Судить о вечно идущем и вечно незавершенном освоении неведомого можно, как известно, двояко: либо черпая удовлетворение в том, что границы постигнутого неуклонно раздвигаются, либо сетуя на то, что за ними сохраняется еще огромный остаток неизведанного. Стакан с водой, не доходящей до краев, – это стакан частично наполненный, а частично пустой: все зависит, как на него взглянуть. Поскольку же для целей Камю в общем-то не важно, какую именно долю заблуждения будет заключать в себе приближение к истине – тут неполнота равносильна провалу, – постольку относительность всякого знания воспринимается им как неистребимая примесь химеричности. Взыскующий «предельной», окончательной, всеобъемлющей Истины, будучи повергнут в уныние тем, что он так и не смог ее заполучить, оплакивает немощь попыток разорвать пелену мнимых достоверностей: «Ничто не ясно, все – хаос, человек… довольствуется лишь точным знанием стен, которые его окружают». Он даже не вправе утверждать, что мир абсурден, это было бы слишком самонадеянно. «Сам по себе мир попросту не разумен, это все, что можно о нем сказать. Но столкновение этой не-рациональности с отчаянным желанием ясности, зов которой раздается в глубинах человеческого существа, – вот что абсурдно. Абсурд… связывает [человека и мир] так, как людей может соединить ненависть».

Но ведь в таком случае подразумевается, что не-абсурдно, удовлетворяет жажду ясности, походит на завидное любовное согласие только приобщение – заранее подозреваемое, правда, в несбыточности – к Истине-всеведению, которая бы являла собой совершеннейшее средоточие всех без изъятия смыслов вселенной. «Если бы мысль обнаружила в изменчивых зеркалах явлений вечные сущности, способные исчерпывающе объяснить и эти явления, и саму себя, сведя все к одному-единственному принципу, то можно было бы говорить о счастье, сравнительно с которым легенда о блаженных островах выглядит смехотворной безделицей».

Наука, когда она трезво смотрит на себя, подобных сверхъестественных намерений, конечно, и не питает. Зато в истории цивилизаций упования на такой единый источник света, в лучах которого кажется прозрачной упорядоченность мирового целого и любых его слагаемых, неоднократно воплощались в виде мистического, верооткровенного полагания Бога или его философических заменителей, вроде платоновских вечных сущностей или гегелевского самостановящегося духа. Потому доведись кому-нибудь спросить у Камю или близких ему мыслителей, а не сдача ли перед мракобесием утверждать в век расцвета наук о природе, будто знание и разум беспомощны, наверняка последовал бы ответ: имеется в виду не то, совсем другое. И в самом деле, когда в «Мифе о Сизифе» высказывается неудовлетворенность знанием, то за ней различим совершенно определенный – и отнюдь не научный, а скорее религиозный – взгляд, по которому Истина, если бы она была достижима, должна быть всезнанием, раскрывая раз и навсегда предустановленную, метафизическую благоустроенность сущего, непогрешимую мудрость божественного Творца.

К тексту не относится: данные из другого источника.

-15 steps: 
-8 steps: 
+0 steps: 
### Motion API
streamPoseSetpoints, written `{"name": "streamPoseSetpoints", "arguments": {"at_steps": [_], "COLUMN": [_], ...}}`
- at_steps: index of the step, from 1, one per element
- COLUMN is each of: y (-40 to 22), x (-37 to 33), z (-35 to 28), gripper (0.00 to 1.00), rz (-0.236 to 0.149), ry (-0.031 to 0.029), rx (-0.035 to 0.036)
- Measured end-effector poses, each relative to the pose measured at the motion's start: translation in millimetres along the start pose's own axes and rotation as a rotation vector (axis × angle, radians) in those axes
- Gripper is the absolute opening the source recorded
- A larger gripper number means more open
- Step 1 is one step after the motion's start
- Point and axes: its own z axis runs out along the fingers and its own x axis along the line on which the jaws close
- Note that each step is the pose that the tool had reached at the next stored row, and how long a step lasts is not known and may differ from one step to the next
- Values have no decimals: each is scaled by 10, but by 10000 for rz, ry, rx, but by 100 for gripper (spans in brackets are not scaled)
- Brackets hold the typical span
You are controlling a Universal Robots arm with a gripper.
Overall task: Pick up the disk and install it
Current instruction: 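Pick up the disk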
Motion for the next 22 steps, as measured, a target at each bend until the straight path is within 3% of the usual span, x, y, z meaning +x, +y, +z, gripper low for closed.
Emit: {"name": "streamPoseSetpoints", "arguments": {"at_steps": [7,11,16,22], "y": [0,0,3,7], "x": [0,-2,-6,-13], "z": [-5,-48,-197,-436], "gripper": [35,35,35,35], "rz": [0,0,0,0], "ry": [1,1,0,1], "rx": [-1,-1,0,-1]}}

Да и само овладение такой – после сказанного приходится брать слово в кавычки – «Истиной» точь-в-точь напоминает под пером Камю вожделенное, хотя, увы, заказанное магическое заклятие, призванное избавить от страхов, тревоги, малейшей толики неуверенности. Обретение «безмятежности сердца», личной правды, приносящей покой и душевное благополучие, – вот, собственно, упование, приписанное в «Мифе о Сизифе» познавательной деятельности, а затем с досадой развеянное как напрасное: «Раз мне не дано знания, нет и счастья». Год спустя после выхода «Мифа о Сизифе» Камю в частном письме соглашался: «Вы правы, усматривая в книге тоску по потерянному раю».